### Task brief
When the line containing "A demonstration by" is reached, include it and end there; set down verbatim every line before it, starting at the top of the records.

Entries taken from a collection
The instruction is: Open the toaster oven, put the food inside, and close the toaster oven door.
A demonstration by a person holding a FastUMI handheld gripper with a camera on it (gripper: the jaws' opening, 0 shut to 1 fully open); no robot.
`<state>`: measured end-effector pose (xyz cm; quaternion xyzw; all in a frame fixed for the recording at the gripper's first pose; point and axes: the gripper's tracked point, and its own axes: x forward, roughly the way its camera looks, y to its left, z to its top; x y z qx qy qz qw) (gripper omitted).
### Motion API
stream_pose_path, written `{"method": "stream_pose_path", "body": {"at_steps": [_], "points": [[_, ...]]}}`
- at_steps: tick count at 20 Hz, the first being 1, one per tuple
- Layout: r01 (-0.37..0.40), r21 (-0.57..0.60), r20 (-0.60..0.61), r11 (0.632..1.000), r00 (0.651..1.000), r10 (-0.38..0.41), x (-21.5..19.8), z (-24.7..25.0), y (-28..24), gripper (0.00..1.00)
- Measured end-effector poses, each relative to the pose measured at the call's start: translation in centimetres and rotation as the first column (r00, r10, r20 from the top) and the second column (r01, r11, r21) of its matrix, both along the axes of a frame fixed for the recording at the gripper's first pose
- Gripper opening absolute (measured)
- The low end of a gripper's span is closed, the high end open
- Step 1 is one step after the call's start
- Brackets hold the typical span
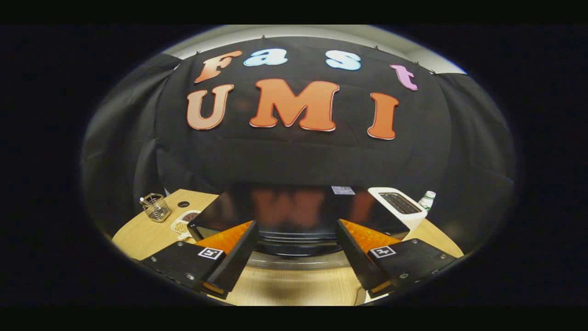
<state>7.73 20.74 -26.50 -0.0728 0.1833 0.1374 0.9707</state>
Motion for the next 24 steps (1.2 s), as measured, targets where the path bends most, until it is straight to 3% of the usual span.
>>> {"method": "stream_pose_path", "body": {"at_steps": [5,6,8,9,11,13,18,20,24], "points": [[-0.020,0.047,-0.042,0.999,0.999,0.022,-1.9,-1.2,0.0,1.00],[-0.017,-0.017,-0.035,1.000,0.999,0.016,-2.2,-1.7,-0.5,1.00],[-0.066,-0.121,-0.179,0.990,0.983,0.044,-4.9,-6.9,-1.5,1.00],[-0.072,-0.066,-0.227,0.995,0.972,0.055,-6.5,-8.2,-1.3,1.00],[-0.008,0.064,-0.170,0.998,0.985,0.019,-6.9,-6.6,-1.2,1.00],[0.018,0.101,-0.121,0.995,0.993,-0.006,-5.9,-4.4,-1.6,0.99],[0.015,0.084,-0.030,0.996,0.999,-0.013,-1.0,-0.5,-1.2,0.99],[0.006,0.069,-0.051,0.998,0.999,-0.002,-0.1,-1.0,-0.3,1.00],[0.002,0.047,-0.071,0.999,0.997,0.001,-0.9,-1.2,-0.2,1.00]]}}
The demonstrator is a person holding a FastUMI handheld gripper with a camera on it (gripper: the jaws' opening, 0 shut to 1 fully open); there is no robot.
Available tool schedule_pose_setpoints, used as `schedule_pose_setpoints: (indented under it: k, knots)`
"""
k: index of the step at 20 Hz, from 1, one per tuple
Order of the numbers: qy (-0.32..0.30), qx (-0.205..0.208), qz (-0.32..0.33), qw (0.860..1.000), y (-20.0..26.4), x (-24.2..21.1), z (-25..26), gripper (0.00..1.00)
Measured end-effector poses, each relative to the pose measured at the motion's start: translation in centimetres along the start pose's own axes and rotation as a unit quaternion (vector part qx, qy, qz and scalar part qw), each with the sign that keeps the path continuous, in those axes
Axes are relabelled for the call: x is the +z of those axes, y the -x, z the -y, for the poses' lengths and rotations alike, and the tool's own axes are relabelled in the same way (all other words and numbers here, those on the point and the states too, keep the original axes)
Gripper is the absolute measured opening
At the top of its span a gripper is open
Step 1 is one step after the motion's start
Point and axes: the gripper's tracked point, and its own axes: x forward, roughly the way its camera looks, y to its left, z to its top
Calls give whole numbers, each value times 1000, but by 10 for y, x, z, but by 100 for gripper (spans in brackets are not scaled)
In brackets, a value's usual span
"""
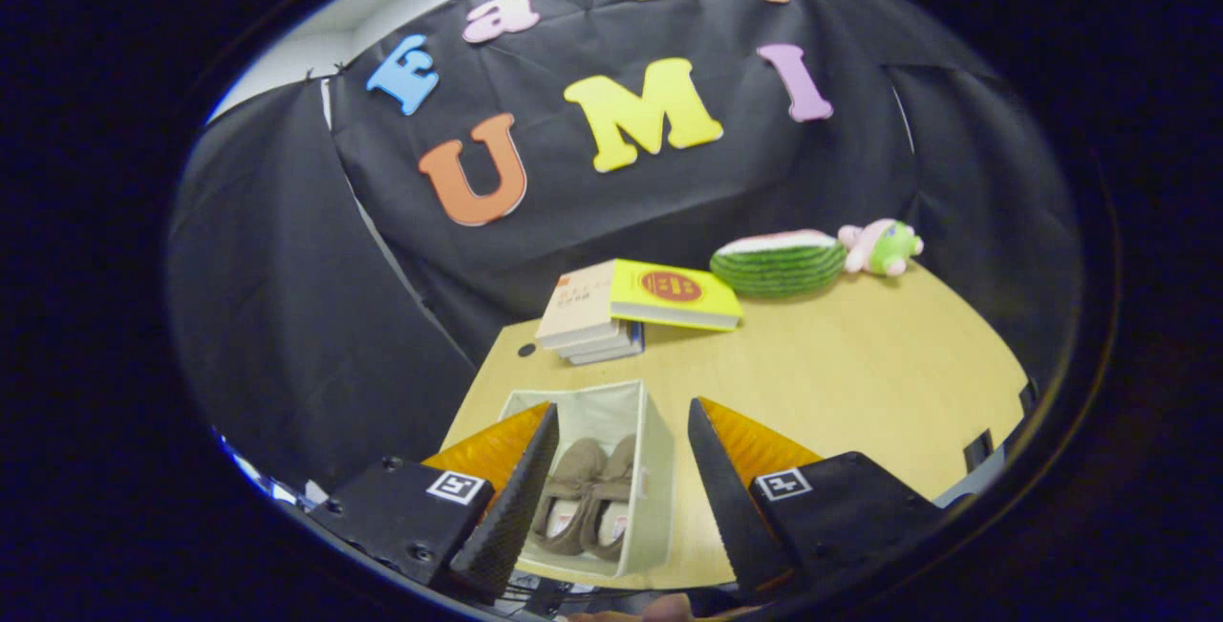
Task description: Open the storage box then place both shoes into the box .Put the left shoe in first, then the right shoe, with the right side of both shoes facing outward in a uniform manner.
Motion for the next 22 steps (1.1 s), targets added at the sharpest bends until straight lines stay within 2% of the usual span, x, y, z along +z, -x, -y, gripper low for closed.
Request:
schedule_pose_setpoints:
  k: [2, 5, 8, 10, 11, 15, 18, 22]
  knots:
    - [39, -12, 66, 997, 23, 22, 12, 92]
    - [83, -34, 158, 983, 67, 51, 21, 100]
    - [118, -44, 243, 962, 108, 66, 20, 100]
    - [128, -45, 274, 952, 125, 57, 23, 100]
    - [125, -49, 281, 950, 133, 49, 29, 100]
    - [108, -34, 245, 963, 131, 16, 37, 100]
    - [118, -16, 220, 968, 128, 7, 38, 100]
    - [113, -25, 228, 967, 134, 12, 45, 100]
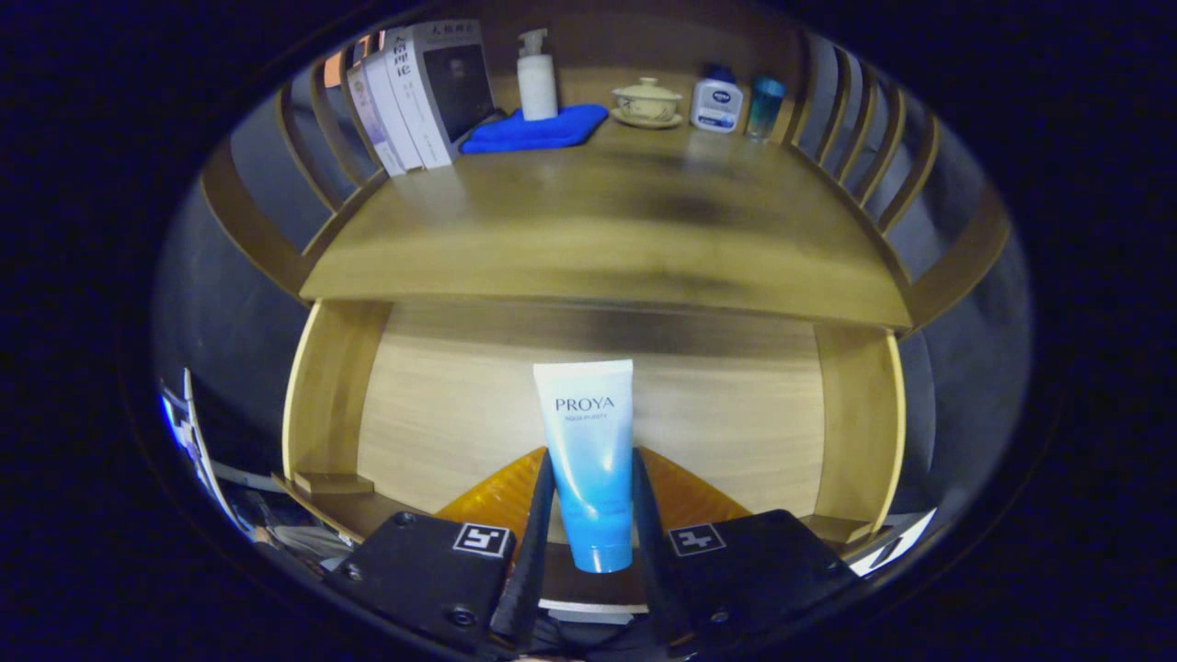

### Reply to the exercise
The instruction is: Open the toaster oven, put the food inside, and close the toaster oven door.
A demonstration by a person holding a FastUMI handheld gripper with a camera on it (gripper: the jaws' opening, 0 shut to 1 fully open); no robot.

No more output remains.